Başlamadan önce gelen önemli uyarı: Ben doktor veya diyetisyen değilim. Aşağıda size aktaracağım şeyler birçok kaynaktan okuyarak edindiğim bilgiler, kendi deneyimlerim ve düşüncelerim. Dolayısıyla eğer deneyecekseniz bol bol araştırmayı ve doktorunuza danışmayı ihmal etmeyin. Özellikle diyabet, hormon bozukluğu gibi bir rahatsızlığınız varsa doktora danışmak hayati olabilir. Bir de unutmayın ki birine iyi gelen ötekine iyi gelmeyebiliyor, yani bana iyi gelen sizi rahatsız edebilir, size iyi gelen beni rahatsız edebilir, hepimizin vücudu eşsiz.
Bu önemli uyarıyı yaptıktan sonra, konumuza dönelim.
İçindekiler
Peki nedir bu intermittent fasting?
Intermittent fasting, aralıklı oruç, adı üzerinde günün belirli bir süresinde yiyecek tüketmiyorsunuz.

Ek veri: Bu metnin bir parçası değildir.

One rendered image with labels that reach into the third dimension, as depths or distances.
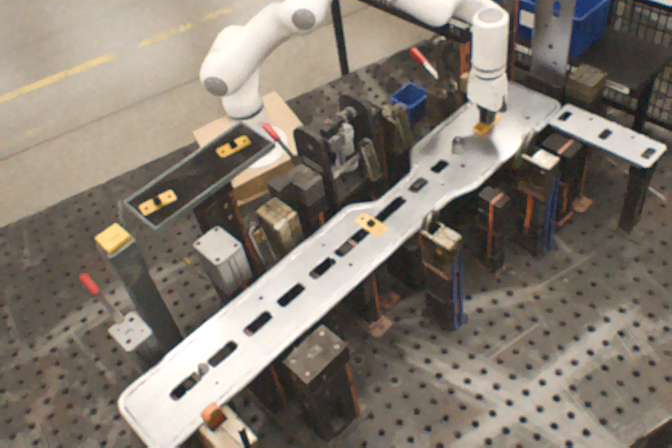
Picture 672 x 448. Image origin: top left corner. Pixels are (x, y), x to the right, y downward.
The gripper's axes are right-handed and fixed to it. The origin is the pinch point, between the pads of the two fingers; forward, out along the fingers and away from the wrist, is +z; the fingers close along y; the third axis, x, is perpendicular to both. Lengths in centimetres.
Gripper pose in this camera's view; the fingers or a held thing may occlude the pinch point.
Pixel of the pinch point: (487, 115)
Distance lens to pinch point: 196.8
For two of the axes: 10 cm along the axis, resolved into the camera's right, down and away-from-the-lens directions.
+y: 7.0, 4.5, -5.6
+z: 1.3, 6.8, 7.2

Aslında birçok çeşidi var, fakat en sık uygulananı şunlarmış:
Belirli aralıklarda beslenme: 24 saat içinde yaklaşık 16 saat aç kalacak 8 saat ise besleneceksiniz. Yani sabah kahvaltısını atlıyorsunuz. Benim denediğim de bu.

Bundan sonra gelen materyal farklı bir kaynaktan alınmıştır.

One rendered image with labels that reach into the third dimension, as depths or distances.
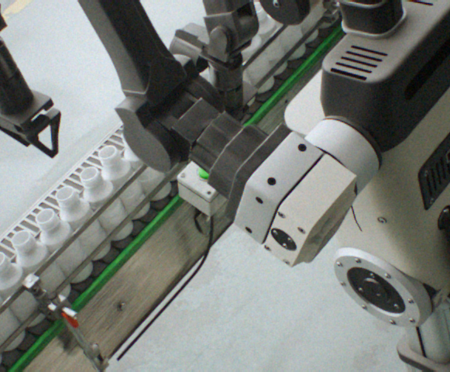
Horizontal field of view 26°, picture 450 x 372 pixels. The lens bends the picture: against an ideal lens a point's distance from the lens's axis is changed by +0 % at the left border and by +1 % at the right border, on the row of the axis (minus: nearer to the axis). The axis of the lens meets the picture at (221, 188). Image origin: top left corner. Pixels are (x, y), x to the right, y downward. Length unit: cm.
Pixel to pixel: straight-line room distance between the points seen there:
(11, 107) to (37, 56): 303
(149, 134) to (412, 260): 42
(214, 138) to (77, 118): 292
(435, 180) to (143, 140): 38
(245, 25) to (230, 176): 52
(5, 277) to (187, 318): 137
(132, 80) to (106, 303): 86
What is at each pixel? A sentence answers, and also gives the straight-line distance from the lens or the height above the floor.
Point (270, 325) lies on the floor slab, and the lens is 294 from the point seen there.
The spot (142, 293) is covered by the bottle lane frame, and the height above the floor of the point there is 88.
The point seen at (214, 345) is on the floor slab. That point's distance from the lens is 296.
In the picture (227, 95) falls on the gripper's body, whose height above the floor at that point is 130.
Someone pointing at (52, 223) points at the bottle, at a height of 116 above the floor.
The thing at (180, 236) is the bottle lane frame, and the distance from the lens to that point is 197.
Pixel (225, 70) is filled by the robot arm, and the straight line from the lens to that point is 157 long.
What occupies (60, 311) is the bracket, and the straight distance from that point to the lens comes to 173.
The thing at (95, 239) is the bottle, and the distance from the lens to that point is 184.
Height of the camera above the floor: 228
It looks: 42 degrees down
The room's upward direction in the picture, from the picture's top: 22 degrees counter-clockwise

İki öğün atlayarak 24 saat aç kalmak: Akşam 8.00’e kadar normal şekilde beslenerek 24 saatlik oruca giriliyor. Bir sonraki gün sabah ve öğle öğünleri atlanarak akşam 8de yemek yeniyor. Yani totalde 24 saat aç kalıyor ama iki öğün atlıyorsunuz. Bunu denemedim, diğeri daha bana uygun geldi.

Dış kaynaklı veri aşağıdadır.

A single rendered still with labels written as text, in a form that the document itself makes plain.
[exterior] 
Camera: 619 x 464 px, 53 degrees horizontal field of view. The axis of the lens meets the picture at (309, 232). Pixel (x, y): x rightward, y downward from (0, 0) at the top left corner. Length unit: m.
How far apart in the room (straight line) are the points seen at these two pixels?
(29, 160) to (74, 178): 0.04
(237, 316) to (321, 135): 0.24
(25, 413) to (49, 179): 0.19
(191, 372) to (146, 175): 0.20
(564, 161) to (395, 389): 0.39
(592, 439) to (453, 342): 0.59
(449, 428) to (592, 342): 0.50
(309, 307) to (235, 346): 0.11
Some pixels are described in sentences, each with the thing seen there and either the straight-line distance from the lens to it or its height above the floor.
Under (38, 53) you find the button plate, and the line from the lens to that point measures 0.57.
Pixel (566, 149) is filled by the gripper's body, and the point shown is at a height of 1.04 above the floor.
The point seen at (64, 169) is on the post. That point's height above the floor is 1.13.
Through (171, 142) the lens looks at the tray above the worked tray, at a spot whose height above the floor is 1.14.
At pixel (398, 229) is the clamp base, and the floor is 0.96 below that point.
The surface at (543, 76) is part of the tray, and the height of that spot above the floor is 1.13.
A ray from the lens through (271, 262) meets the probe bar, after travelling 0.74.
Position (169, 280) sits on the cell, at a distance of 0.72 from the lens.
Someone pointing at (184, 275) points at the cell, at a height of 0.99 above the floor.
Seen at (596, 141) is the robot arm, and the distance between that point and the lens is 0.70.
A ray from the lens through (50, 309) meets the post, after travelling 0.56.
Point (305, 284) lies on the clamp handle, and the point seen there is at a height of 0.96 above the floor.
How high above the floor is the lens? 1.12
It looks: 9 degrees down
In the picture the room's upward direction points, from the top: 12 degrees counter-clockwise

Şimdi sizin de muhtemelen okurken sorduğunuz, benim de aklıma gelen önemli bir soru var tabii: Uzun süre aç kalmak sağlıksız değil mi?
Hep konuşulan şey şudur: sık sık ama az az yiyin, öğün sakın atlamayın, aç kalmayın, kahvaltıyı sakın atlamayın.
Bu aslında hem doğru hem doğru değil.
Sık sık ama az yemek: yemek yedikten sonra besinler sindirilirken ve kana karışırken insülin hormonu, kan şekeri yükseliyor. Sık sık ve sürekli yemek yediğinizde, vücut yakıt olarak kandaki glikozu kullanıyor ve depolanmış yağları kullanmıyor. Açken ise glikoz azalıyor, insülin üretimi azalıyor, glikoz azaldığı için artık enerji kaynağı olarak depolanmış yağlara geçiliyor. İnsülin duyarlılığını da artırıyor sık sık yememek. Ama bunların kontrollü yapılması lazım.
Öğün atlamak: intermittent fasting buna dayalı bir beslenme şekli, ama mutlaka kontrollü bir şekilde öğün atlamak gerekiyor, yani ben kahvaltıyı atlayayım ama sonra bi ara yemek yerim saati önemli değil, akşam yedide beş tane hamburgerle patates kızartması yerim sabah yemedim nolcak gibi şeyler yaparsanız intermittent fasting’in tüm yararını çöpe atarsınız. Tüm sürecin son derece kontrollü olması gerekiyor.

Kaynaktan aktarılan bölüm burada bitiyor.